— Exercise instructions —
The entire listing below must be written out word for word.

— Information shown —
►

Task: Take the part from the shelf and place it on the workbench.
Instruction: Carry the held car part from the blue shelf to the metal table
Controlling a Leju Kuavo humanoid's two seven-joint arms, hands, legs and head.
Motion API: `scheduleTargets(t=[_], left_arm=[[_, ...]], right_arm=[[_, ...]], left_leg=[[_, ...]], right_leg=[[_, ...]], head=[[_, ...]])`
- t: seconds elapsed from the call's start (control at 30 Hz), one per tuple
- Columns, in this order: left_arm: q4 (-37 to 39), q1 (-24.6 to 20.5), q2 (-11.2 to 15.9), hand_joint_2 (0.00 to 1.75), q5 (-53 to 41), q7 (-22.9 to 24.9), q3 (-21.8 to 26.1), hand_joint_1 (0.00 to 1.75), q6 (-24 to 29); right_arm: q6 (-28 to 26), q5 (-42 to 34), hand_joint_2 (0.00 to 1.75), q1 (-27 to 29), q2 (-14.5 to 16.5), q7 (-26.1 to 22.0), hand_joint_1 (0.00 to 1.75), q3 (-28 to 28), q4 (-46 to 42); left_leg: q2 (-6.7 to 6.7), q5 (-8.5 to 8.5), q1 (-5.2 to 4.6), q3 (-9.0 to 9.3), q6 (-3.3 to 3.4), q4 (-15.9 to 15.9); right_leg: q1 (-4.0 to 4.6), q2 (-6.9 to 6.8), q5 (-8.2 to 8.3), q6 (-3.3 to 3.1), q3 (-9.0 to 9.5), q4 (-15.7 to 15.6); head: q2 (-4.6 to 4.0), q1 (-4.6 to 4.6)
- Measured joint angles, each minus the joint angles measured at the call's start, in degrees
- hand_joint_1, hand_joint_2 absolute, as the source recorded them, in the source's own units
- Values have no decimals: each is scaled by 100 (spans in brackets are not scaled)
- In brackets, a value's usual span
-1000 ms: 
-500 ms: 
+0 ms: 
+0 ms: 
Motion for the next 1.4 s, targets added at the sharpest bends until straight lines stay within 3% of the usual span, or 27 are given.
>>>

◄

— Solution to the exercise —
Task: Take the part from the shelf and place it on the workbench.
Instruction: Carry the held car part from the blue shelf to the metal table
Controlling a Leju Kuavo humanoid's two seven-joint arms, hands, legs and head.
Motion API: `scheduleTargets(t=[_], left_arm=[[_, ...]], right_arm=[[_, ...]], left_leg=[[_, ...]], right_leg=[[_, ...]], head=[[_, ...]])`
- t: seconds elapsed from the call's start (control at 30 Hz), one per tuple
- Columns, in this order: left_arm: q4 (-37 to 39), q1 (-24.6 to 20.5), q2 (-11.2 to 15.9), hand_joint_2 (0.00 to 1.75), q5 (-53 to 41), q7 (-22.9 to 24.9), q3 (-21.8 to 26.1), hand_joint_1 (0.00 to 1.75), q6 (-24 to 29); right_arm: q6 (-28 to 26), q5 (-42 to 34), hand_joint_2 (0.00 to 1.75), q1 (-27 to 29), q2 (-14.5 to 16.5), q7 (-26.1 to 22.0), hand_joint_1 (0.00 to 1.75), q3 (-28 to 28), q4 (-46 to 42); left_leg: q2 (-6.7 to 6.7), q5 (-8.5 to 8.5), q1 (-5.2 to 4.6), q3 (-9.0 to 9.3), q6 (-3.3 to 3.4), q4 (-15.9 to 15.9); right_leg: q1 (-4.0 to 4.6), q2 (-6.9 to 6.8), q5 (-8.2 to 8.3), q6 (-3.3 to 3.1), q3 (-9.0 to 9.5), q4 (-15.7 to 15.6); head: q2 (-4.6 to 4.0), q1 (-4.6 to 4.6)
- Measured joint angles, each minus the joint angles measured at the call's start, in degrees
- hand_joint_1, hand_joint_2 absolute, as the source recorded them, in the source's own units
- Values have no decimals: each is scaled by 100 (spans in brackets are not scaled)
- In brackets, a value's usual span
-1000 ms: 
-500 ms: 
+0 ms: 
+0 ms: 
Motion for the next 1.4 s, targets added at the sharpest bends until straight lines stay within 3% of the usual span, or 27 are given.
>>>

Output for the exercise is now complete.